AIM OF THE TASK. Output all of the listing, leaving every line exactly as written.

SUPPLIED INFORMATION.
# # # #

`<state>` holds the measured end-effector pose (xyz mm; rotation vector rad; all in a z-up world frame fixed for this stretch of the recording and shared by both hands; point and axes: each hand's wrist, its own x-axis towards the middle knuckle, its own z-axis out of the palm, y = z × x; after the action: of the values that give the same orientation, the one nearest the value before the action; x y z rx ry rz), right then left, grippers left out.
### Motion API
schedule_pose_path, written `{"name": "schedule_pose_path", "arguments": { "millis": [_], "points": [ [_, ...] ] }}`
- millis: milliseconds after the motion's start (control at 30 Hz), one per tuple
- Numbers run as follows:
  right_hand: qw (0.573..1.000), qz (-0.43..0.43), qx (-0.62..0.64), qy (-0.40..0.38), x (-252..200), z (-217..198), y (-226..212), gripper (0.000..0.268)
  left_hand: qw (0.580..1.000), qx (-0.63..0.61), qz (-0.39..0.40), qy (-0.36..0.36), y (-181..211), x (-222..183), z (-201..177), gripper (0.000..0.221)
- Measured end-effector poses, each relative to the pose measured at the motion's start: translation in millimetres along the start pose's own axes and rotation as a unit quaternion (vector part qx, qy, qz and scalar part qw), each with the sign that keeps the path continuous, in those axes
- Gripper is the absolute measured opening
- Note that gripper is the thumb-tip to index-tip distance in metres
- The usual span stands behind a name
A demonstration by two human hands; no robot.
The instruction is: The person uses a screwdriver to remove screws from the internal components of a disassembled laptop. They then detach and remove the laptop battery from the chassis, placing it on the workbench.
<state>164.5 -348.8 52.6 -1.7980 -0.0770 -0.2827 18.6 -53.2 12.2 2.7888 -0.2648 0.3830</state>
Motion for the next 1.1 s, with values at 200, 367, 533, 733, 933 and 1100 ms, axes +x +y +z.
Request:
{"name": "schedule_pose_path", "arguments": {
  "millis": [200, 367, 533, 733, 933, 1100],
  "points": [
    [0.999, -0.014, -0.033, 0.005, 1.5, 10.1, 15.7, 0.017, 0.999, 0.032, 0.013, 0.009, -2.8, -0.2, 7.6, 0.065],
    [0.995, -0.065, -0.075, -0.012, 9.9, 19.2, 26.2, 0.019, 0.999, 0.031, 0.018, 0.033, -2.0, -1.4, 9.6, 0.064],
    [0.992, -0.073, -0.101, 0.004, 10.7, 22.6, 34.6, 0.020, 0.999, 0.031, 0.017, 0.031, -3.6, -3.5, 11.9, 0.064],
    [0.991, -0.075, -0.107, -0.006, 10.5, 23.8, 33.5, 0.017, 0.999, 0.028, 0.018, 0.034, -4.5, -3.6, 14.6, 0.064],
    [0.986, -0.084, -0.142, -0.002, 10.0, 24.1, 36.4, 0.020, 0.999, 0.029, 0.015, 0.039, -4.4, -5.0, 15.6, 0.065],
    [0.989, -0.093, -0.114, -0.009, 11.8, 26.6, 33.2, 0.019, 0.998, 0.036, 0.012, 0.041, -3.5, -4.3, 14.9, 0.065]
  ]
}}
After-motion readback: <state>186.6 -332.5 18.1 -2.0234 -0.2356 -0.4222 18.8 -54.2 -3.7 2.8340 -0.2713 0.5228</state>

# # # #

ANSWER SPACE.
`<state>` holds the measured end-effector pose (xyz mm; rotation vector rad; all in a z-up world frame fixed for this stretch of the recording and shared by both hands; point and axes: each hand's wrist, its own x-axis towards the middle knuckle, its own z-axis out of the palm, y = z × x; after the action: of the values that give the same orientation, the one nearest the value before the action; x y z rx ry rz), right then left, grippers left out.
### Motion API
schedule_pose_path, written `{"name": "schedule_pose_path", "arguments": { "millis": [_], "points": [ [_, ...] ] }}`
- millis: milliseconds after the motion's start (control at 30 Hz), one per tuple
- Numbers run as follows:
  right_hand: qw (0.573..1.000), qz (-0.43..0.43), qx (-0.62..0.64), qy (-0.40..0.38), x (-252..200), z (-217..198), y (-226..212), gripper (0.000..0.268)
  left_hand: qw (0.580..1.000), qx (-0.63..0.61), qz (-0.39..0.40), qy (-0.36..0.36), y (-181..211), x (-222..183), z (-201..177), gripper (0.000..0.221)
- Measured end-effector poses, each relative to the pose measured at the motion's start: translation in millimetres along the start pose's own axes and rotation as a unit quaternion (vector part qx, qy, qz and scalar part qw), each with the sign that keeps the path continuous, in those axes
- Gripper is the absolute measured opening
- Note that gripper is the thumb-tip to index-tip distance in metres
- The usual span stands behind a name
A demonstration by two human hands; no robot.
The instruction is: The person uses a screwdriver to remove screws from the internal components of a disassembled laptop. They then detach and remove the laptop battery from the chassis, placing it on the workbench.
<state>164.5 -348.8 52.6 -1.7980 -0.0770 -0.2827 18.6 -53.2 12.2 2.7888 -0.2648 0.3830</state>
Motion for the next 1.1 s, with values at 200, 367, 533, 733, 933 and 1100 ms, axes +x +y +z.
Request:
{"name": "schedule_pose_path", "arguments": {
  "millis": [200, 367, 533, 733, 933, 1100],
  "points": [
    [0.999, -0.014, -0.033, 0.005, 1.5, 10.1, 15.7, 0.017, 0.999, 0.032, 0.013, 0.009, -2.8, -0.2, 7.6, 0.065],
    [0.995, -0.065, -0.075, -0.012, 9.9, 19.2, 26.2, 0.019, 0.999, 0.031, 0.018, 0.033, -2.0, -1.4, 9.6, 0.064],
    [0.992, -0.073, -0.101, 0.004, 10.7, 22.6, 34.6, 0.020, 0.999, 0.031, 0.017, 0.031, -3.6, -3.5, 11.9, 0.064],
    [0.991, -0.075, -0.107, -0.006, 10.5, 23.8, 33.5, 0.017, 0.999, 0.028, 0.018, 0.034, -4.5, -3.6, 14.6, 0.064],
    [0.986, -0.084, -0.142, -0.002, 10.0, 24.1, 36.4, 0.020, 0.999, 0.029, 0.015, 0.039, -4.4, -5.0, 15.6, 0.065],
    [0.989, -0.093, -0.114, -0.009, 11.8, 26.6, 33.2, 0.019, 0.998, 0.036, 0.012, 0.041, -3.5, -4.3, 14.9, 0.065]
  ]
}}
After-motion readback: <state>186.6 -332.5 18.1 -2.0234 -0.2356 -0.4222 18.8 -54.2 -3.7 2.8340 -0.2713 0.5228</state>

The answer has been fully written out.